Plus you know, that whole "I'm a self-sufficient go getter" crap breaks down instantly when you realize almost none of them would be able to function without their legions of personal assistants doing everything short of wiping their asses for them

[–] hanrahan 14 points 7 months ago

Self Attribution Fallacy

https://www.monbiot.com/2011/11/07/the-self-attribution-fallacy/

If wealth was the inevitable result of hard work and enterprise, every woman in Africa would be a millionaire. The claims that the ultra-rich 1% make for themselves – that they are possessed of unique intelligence or creativity or drive – are examples of the self-attribution fallacy.

[–] gedaliyah@lemmy.world 14 points 7 months ago* (last edited 7 months ago)

"But I'M the one who exploited the workers MYSELF."

Actually, never mind. They usually find someone else to do that for them anyway.

[–] Pohl@lemmy.world 12 points 7 months ago (2 children)

Re millionaires: I think that it’s probably time to update your understanding of a millionaire in the US in 2024. See that retired couple in sweatpants at the grocery store? They could easily be millionaires. See that farmer looking guy in line at the drive through? Probably a millionaire. GM line worker closing in on retirement… millionaire

A very large chunk of Americans will end up being millionaires by the time they get into their 50s and 60s. It just doesn’t mean what it used to.

There is a BIG gap between billionaires and millionaires. Becoming a millionaire no longer requires being born rich or getting some special deal. Just getting lucky enough to have steady work for 4 decades.

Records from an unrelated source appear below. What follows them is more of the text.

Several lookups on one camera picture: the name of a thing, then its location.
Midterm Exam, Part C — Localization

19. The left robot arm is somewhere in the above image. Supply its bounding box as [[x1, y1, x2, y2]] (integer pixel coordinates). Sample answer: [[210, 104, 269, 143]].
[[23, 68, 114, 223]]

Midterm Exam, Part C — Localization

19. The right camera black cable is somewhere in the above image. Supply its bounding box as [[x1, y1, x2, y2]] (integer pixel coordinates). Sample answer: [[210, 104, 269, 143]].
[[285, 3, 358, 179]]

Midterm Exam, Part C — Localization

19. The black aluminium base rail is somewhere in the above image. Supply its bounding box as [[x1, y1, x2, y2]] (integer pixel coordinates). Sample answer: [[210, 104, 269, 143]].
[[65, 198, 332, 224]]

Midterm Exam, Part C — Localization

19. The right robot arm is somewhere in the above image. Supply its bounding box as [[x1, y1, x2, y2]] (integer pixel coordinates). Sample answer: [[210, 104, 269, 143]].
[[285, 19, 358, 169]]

[–] roscoe@lemmy.dbzer0.com 9 points 7 months ago

What's the difference between a million dollars and a billion dollars?

About a billion dollars.

[–] BaldManGoomba@lemmy.world 6 points 7 months ago

Household net worth by age Age of head of family Median net worth Average net worth Less than 35 $39,000 $183,500 35-44 $135,600 $549,600 45-54 $247,200 $975,800 55-64 $364,500 $1,566,900 65-74 $409,900 $1,794,600 75+ $335,600 $1,624,100

So not really the average or most. There is a huge chunk at the top bringing it up average is way different then median. Most people won't have enough wealth to be a millionaire. Most people in the USA will be lucky to earn 1-3 million in their lifetime but most of that gets spent on living as you can see by the table people are lucky if they own their home and have a bit leftover.

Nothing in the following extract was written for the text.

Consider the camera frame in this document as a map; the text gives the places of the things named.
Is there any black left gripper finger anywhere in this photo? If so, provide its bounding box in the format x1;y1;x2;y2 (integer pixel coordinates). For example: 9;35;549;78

[–] NoLifeGaming@lemmy.world 4 points 7 months ago

Don't forget the government bailouts

[–] Melvin_Ferd@lemmy.world -2 points 7 months ago* (last edited 7 months ago) (1 children)

True and hate me for saying this. But also there is hard fucking work involved. But there's a big parachute but for a lot of successful people I met in life they had high demands at young ages.

In my university the top kids in the class were all rich kids with like 8 different things going on. They always had obligations like practices for national fencing teams or tennis or piano. They volunteered. They worked at their family business. They had a side gig hustling to get their feet wet in their own business.

Sure they had a lot of free time and safety but the successful ones also had like a manic drive to fill their time with things most don't.

I just want to point it out because before uni I thought it was just about being rich and having free time. Now I get that its those things and much more and our cultural bias could be hurting our own understanding of how we can succeed. Feels good to shit on the rich as spoiled trust funders. But also we are missing the real point I think by leaning into stereotypes

[–] Godnroc@lemmy.world 3 points 7 months ago

That is all fine and true, but I've known people who are struggling like hell to just stay afloat. I would say there may be a correlation between working hard and success, but I don't think it's the cause.

On the other side, it also brings a negative view to people who aren't successful as being lazy, when they could be working just as hard or harder.

It would be great if the only thing between someone and a better future was more effort, truly rewarding based on merit, but I just don't think that is the case.